Nothing in the data is to be left out; copy it exactly.

--- Provided data ---

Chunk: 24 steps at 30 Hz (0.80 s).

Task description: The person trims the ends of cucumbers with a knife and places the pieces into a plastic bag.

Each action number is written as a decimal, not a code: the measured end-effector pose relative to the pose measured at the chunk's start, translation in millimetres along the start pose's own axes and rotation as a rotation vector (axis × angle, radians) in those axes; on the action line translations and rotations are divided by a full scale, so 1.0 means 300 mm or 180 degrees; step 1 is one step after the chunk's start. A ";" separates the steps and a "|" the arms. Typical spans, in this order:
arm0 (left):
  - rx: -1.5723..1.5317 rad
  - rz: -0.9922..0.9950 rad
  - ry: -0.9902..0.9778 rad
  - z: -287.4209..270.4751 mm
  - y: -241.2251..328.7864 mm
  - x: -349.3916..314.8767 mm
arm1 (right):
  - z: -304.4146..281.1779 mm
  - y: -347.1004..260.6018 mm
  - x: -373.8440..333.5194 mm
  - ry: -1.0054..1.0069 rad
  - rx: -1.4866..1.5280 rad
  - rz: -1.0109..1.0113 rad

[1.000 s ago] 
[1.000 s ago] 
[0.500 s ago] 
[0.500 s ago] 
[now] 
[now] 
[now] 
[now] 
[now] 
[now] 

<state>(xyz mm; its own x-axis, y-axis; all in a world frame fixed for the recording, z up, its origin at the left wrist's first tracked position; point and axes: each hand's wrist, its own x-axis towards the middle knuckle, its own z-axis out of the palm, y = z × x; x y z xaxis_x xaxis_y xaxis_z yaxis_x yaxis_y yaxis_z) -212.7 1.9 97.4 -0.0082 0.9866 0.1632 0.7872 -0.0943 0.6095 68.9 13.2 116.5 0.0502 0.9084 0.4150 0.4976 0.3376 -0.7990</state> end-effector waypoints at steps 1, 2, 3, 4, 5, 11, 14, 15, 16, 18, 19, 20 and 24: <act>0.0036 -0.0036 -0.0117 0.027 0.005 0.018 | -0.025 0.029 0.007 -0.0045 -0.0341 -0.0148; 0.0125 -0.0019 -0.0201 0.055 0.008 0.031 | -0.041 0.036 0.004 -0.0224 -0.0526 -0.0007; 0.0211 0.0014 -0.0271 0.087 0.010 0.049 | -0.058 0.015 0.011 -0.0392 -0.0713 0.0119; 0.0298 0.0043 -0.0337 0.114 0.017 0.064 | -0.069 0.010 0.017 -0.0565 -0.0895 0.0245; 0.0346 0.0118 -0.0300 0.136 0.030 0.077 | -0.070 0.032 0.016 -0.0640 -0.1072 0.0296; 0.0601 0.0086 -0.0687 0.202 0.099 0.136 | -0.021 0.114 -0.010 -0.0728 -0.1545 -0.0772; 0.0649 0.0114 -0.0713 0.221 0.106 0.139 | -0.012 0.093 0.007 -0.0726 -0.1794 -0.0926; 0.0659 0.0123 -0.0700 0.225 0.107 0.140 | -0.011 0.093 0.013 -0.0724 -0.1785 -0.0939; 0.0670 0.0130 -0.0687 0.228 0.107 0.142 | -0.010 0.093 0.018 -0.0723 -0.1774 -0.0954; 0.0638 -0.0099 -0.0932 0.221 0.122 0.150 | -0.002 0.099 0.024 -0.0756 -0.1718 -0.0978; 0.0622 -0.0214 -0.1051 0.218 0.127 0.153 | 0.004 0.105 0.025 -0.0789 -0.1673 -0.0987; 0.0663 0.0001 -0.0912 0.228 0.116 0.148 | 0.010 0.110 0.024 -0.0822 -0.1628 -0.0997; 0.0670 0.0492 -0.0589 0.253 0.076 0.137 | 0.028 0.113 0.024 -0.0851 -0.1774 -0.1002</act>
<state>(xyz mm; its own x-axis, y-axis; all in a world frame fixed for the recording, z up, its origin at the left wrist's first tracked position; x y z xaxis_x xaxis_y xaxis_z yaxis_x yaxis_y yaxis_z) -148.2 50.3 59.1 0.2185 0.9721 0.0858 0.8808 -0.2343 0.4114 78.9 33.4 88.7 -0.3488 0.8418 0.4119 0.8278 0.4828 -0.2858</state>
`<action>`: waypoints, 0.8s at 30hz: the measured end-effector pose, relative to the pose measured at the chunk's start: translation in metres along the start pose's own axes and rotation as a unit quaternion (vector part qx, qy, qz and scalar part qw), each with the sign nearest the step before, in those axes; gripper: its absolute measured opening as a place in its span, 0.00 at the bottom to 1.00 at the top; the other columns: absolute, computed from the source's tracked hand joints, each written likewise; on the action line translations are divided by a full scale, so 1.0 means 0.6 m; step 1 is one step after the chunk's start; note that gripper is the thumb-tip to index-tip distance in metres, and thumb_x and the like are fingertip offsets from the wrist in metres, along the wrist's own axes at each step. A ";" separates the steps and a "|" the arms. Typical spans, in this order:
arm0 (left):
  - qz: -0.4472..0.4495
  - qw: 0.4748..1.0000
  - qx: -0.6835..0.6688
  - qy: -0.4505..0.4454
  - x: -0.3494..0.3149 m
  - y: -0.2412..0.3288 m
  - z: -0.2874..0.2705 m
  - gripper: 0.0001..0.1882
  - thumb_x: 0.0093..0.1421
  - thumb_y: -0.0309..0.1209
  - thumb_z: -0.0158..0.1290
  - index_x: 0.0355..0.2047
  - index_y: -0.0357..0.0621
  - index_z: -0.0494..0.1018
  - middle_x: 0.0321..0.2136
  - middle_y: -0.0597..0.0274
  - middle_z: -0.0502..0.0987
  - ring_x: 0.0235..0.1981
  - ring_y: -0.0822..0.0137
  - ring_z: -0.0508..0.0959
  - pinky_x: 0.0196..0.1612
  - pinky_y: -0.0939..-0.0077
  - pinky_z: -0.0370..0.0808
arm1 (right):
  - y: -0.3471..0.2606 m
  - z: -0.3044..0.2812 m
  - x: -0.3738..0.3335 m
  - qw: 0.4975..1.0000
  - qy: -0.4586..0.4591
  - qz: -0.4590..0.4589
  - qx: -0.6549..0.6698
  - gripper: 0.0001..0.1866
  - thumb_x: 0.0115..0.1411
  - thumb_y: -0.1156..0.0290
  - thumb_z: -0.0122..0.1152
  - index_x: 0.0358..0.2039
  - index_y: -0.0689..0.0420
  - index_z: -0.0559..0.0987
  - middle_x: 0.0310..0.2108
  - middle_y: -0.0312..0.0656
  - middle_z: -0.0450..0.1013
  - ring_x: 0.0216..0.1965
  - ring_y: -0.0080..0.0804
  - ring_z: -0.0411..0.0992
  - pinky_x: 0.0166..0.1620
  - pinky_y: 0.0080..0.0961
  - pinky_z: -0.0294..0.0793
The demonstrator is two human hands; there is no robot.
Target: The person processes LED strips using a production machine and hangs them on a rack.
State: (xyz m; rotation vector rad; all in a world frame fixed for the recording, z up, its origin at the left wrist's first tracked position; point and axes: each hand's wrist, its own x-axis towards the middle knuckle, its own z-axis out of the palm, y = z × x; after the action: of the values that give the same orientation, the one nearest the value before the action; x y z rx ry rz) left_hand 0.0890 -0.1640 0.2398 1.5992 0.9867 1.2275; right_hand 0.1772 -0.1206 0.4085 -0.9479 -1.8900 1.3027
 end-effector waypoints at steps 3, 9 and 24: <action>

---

Exercise solution
Chunk: 24 steps at 30 Hz (0.80 s).

Task description: The person trims the ends of cucumbers with a knife and places the pieces into a plastic bag.

Each action number is written as a decimal, not a code: the measured end-effector pose relative to the pose measured at the chunk's start, translation in millimetres along the start pose's own axes and rotation as a rotation vector (axis × angle, radians) in those axes; on the action line translations and rotations are divided by a full scale, so 1.0 means 300 mm or 180 degrees; step 1 is one step after the chunk's start. A ";" separates the steps and a "|" the arms. Typical spans, in this order:
arm0 (left):
  - rx: -1.5723..1.5317 rad
  - rz: -0.9922..0.9950 rad
  - ry: -0.9902..0.9778 rad
  - z: -287.4209..270.4751 mm
  - y: -241.2251..328.7864 mm
  - x: -349.3916..314.8767 mm
arm1 (right):
  - z: -304.4146..281.1779 mm
  - y: -347.1004..260.6018 mm
  - x: -373.8440..333.5194 mm
  - ry: -1.0054..1.0069 rad
  - rx: -1.4866..1.5280 rad
  - rz: -1.0109..1.0113 rad

[1.000 s ago] 
[1.000 s ago] 
[0.500 s ago] 
[0.500 s ago] 
[now] 
[now] 
[now] 
[now] 
[now] 
[now] 

<state>(xyz mm; its own x-axis, y-axis; all in a world frame fixed for the recording, z up, its origin at the left wrist's first tracked position; point and axes: each hand's wrist, its own x-axis towards the middle knuckle, its own z-axis out of the palm, y = z × x; x y z xaxis_x xaxis_y xaxis_z yaxis_x yaxis_y yaxis_z) -212.7 1.9 97.4 -0.0082 0.9866 0.1632 0.7872 -0.0943 0.6095 68.9 13.2 116.5 0.0502 0.9084 0.4150 0.4976 0.3376 -0.7990</state> end-effector waypoints at steps 1, 2, 3, 4, 5, 11, 14, 15, 16, 18, 19, 20 and 24: <act>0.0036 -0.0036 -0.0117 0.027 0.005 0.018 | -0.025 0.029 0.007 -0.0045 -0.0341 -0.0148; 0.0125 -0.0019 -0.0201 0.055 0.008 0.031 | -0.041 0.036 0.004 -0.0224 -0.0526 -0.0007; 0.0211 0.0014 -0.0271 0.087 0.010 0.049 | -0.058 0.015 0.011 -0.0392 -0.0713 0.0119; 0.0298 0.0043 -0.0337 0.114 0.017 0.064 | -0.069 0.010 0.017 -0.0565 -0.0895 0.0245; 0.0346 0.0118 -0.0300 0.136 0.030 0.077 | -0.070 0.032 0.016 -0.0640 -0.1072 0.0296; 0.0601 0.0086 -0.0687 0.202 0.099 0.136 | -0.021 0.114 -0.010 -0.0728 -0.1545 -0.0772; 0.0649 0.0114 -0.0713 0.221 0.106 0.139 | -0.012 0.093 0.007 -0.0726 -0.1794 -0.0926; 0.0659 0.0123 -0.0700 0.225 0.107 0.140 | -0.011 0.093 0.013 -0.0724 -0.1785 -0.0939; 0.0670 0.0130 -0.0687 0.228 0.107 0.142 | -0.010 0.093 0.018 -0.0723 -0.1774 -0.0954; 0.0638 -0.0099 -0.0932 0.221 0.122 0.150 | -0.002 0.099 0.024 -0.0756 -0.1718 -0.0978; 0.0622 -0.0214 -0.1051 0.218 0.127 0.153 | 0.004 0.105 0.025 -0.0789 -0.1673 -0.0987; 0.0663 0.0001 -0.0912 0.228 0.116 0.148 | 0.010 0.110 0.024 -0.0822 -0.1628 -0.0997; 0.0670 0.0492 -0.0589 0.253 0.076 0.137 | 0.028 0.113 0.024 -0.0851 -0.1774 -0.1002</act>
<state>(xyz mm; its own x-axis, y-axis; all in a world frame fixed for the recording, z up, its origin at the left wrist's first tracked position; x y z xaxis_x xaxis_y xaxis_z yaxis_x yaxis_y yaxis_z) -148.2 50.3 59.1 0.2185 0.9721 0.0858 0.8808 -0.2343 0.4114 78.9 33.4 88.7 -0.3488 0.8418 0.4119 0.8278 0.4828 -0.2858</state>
`<action>`: waypoints, 0.8s at 30hz: the measured end-effector pose, relative to the pose measured at the chunk's start: translation in metres along the start pose's own axes and rotation as a unit quaternion (vector part qx, qy, qz and scalar part qw), each with the sign nearest the step before, in those axes; gripper: its absolute measured opening as a place in its span, 0.00 at the bottom to 1.00 at the top; the other columns: absolute, computed from the source's tracked hand joints, each written likewise; on the action line translations are divided by a full scale, so 1.0 means 0.6 m; step 1 is one step after the chunk's start; note that gripper is the thumb-tip to index-tip distance in metres, and thumb_x and the like are fingertip offsets from the wrist in metres, along the wrist's own axes at each step. A ";" separates the steps and a "|" the arms. Typical spans, in this order:
arm0 (left):
  - qz: -0.4472..0.4495
  - qw: 0.4748..1.0000
  - qx: -0.6835..0.6688
  - qy: -0.4505..0.4454
  - x: -0.3494..0.3149 m
  - y: -0.2412..0.3288 m
  - z: -0.2874..0.2705 m
  - gripper: 0.0001..0.1882
  - thumb_x: 0.0093..0.1421
  - thumb_y: -0.0309..0.1209
  - thumb_z: -0.0158..0.1290
  - index_x: 0.0355..0.2047
  - index_y: -0.0357..0.0621
  - index_z: -0.0494..0.1018
  - middle_x: 0.0321..0.2136
  - middle_y: -0.0597..0.0274
  - middle_z: -0.0502..0.0987
  - ring_x: 0.0235..0.1981
  - ring_y: -0.0822..0.0137
  - ring_z: -0.0508..0.0959
  - pinky_x: 0.0196..0.1612
  - pinky_y: -0.0939..-0.0077
  - pinky_z: -0.0370..0.0808
arm1 (right):
  - y: -0.3471..0.2606 m
  - z: -0.3044..0.2812 m
  - x: -0.3738..0.3335 m
  - qw: 0.4975..1.0000
  - qy: -0.4586..0.4591
  - qz: -0.4590..0.4589
  - qx: -0.6549..0.6698
  - gripper: 0.0001..0.1866
  - thumb_x: 0.0115..0.1411
  - thumb_y: -0.1156..0.0290
  - thumb_z: -0.0122..0.1152
  - index_x: 0.0358..0.2039
  - index_y: -0.0689..0.0420
  - index_z: -0.0559..0.0987
  - middle_x: 0.0310..0.2108
  - middle_y: -0.0312..0.0656
  - middle_z: -0.0450..0.1013
  - ring_x: 0.0216..0.1965
  - ring_y: -0.0080..0.0804
  - ring_z: -0.0411..0.0992
  - pinky_x: 0.0166..0.1620
  - pinky_y: 0.0080..0.0961
  - pinky_z: -0.0294..0.0793
The demonstrator is two human hands; there is no robot.
Target: The person processes LED strips using a production machine and hangs them on a rack.
State: (xyz m; rotation vector rad; all in a world frame fixed for the recording, z up, its origin at the left wrist's first tracked position; point and axes: each hand's wrist, its own x-axis towards the middle knuckle, its own z-axis out of the palm, y = z × x; after the action: of the values that give the same orientation, the one nearest the value before the action; x y z rx ry rz) left_hand 0.0890 -0.1640 0.2398 1.5992 0.9867 1.2275; right_hand 0.1772 -0.1206 0.4085 -0.9479 -1.8900 1.3027
 end-effector waypoints at steps 3, 9 and 24: <action>

This concludes the response.